Theory related question. I'm being argumentative, I know. But this
issue is in the same category as one discussed weeks ago.

SQLite is, in a sense, typeless. All data is stored as text (ignore
blob). Correct? It is when one casts a column to something other than
text that triggers SQLite to treat the text differently.

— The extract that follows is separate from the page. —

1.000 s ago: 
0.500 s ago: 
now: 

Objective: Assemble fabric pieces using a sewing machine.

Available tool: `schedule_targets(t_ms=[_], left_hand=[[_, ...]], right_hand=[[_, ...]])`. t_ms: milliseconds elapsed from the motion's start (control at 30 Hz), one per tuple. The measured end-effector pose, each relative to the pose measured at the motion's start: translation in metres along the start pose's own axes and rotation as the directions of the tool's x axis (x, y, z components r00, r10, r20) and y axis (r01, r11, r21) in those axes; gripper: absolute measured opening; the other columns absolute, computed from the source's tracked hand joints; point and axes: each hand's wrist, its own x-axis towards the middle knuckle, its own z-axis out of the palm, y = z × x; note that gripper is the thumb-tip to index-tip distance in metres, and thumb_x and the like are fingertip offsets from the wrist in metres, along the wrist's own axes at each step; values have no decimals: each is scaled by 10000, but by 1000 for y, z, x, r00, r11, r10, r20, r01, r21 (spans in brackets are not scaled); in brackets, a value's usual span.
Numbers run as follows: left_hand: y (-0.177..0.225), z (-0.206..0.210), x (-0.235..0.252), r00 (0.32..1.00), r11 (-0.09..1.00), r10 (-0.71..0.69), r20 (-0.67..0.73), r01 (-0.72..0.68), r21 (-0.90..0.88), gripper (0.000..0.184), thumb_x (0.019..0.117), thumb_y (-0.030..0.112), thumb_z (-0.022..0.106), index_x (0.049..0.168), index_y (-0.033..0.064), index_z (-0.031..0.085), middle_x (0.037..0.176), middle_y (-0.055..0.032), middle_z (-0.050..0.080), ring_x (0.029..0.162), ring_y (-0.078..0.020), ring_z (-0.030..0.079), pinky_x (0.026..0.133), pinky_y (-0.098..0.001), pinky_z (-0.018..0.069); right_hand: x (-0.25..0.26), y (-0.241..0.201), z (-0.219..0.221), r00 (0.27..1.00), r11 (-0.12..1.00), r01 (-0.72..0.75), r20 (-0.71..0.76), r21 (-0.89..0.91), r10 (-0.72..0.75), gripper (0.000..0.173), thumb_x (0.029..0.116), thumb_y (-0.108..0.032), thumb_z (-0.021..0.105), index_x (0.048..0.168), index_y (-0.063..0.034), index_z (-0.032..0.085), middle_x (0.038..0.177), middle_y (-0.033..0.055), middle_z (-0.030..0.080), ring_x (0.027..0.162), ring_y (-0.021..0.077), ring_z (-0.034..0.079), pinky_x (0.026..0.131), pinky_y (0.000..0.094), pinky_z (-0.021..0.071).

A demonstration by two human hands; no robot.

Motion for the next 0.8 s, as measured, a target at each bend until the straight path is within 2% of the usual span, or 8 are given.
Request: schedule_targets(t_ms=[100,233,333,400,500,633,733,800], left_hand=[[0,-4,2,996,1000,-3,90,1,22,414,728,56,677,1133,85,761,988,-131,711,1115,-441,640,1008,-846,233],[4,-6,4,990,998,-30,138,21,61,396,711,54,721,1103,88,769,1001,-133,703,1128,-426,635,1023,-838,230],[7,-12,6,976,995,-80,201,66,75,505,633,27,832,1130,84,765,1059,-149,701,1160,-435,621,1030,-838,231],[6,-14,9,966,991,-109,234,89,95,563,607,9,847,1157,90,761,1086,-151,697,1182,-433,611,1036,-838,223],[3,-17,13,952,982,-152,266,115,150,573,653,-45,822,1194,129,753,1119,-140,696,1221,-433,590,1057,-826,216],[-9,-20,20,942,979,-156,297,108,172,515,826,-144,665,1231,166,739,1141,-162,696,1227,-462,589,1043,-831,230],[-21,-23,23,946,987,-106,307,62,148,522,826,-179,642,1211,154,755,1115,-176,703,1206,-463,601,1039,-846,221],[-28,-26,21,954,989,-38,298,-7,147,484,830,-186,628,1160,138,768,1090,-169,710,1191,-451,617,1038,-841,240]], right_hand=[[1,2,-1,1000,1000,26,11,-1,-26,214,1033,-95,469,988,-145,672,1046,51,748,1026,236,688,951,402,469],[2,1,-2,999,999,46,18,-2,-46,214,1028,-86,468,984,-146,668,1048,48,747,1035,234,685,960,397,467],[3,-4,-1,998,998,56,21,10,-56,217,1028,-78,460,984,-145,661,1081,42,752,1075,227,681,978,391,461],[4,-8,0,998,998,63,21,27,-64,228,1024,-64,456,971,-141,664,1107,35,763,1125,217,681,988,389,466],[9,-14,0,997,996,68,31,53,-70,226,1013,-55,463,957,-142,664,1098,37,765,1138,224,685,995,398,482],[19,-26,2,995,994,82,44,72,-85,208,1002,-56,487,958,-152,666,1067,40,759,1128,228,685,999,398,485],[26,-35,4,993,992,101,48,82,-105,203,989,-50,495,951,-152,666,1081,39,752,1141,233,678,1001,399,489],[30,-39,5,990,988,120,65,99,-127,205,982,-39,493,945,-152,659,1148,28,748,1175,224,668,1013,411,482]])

Disregarding auto-incremented key values, why have an integer key.
Even if the key value will only be numeric digits like 1, 255, 1024,
etc..., are they "truly" integers? If the value is not used in a
mathematical formula, why think of it as an integer? It is still just
text...a string of ascii digits... but still text. Is there something
behind the scenes of how text data comprised of numeric digits is
stored?

Like the previous issue I suggested keeping the keys between tables
the same data type. The issue resolves itself. The same would be true,
here. One table has text which could be '1,10'. But in the other
table, it is integer 1 & 10. It could be text '1' & '10'. No type
conversion problems.

I don't know. I would like to hear what others have to say.
dvn

On Sun, Dec 25, 2016 at 2:43 PM, Adrian Stachlewski
<adrianstachlew...@gmail.com> wrote:
> Fortunately names of columns are much more transparent and documented in
> our internal specification. 'Id' was created only for example, but thanks
> for advice :)
>
> Adrian
>
> 2016-12-25 13:44 GMT+01:00 Simon Slavin <slav...@bigfraud.org>:
>
>>
>> On 23 Dec 2016, at 4:55pm, Adrian Stachlewski <adrianstachlew...@gmail.com>
>> wrote:
>>
>> > Id field in one table is defined as TEXT, because there are stored
>> > identifiers which can be numeric or text mostly like in the example ("4",
>> > "4,5", "10-1") (to be precise this map is created on the fly by
>> > concatenating some ids and names from another tables).  In second table
>> > there are stored identifiers which are integer only. This ids means
>> > something entirely different, but there is one case, when table with date
>> > keeps ids from both tables. Unfortunately I cannot change input data - it
>> > is taken from some APIs using csv files.
>>
>> Okay.  You’re wedded to a data format created by someone else.  That
>> explains the problem.
>>
>> If you have the opportunity to rename your columns when you import from
>> the CSV files, I might recommend that you do not call the TEXT field 'id'.
>> The convention for 'id' is for an INTEGER PRIMARY KEY and it might confuse
>> other people who see your database.
>>
>> Good luck with problem you posted about.
>>
>> Simon.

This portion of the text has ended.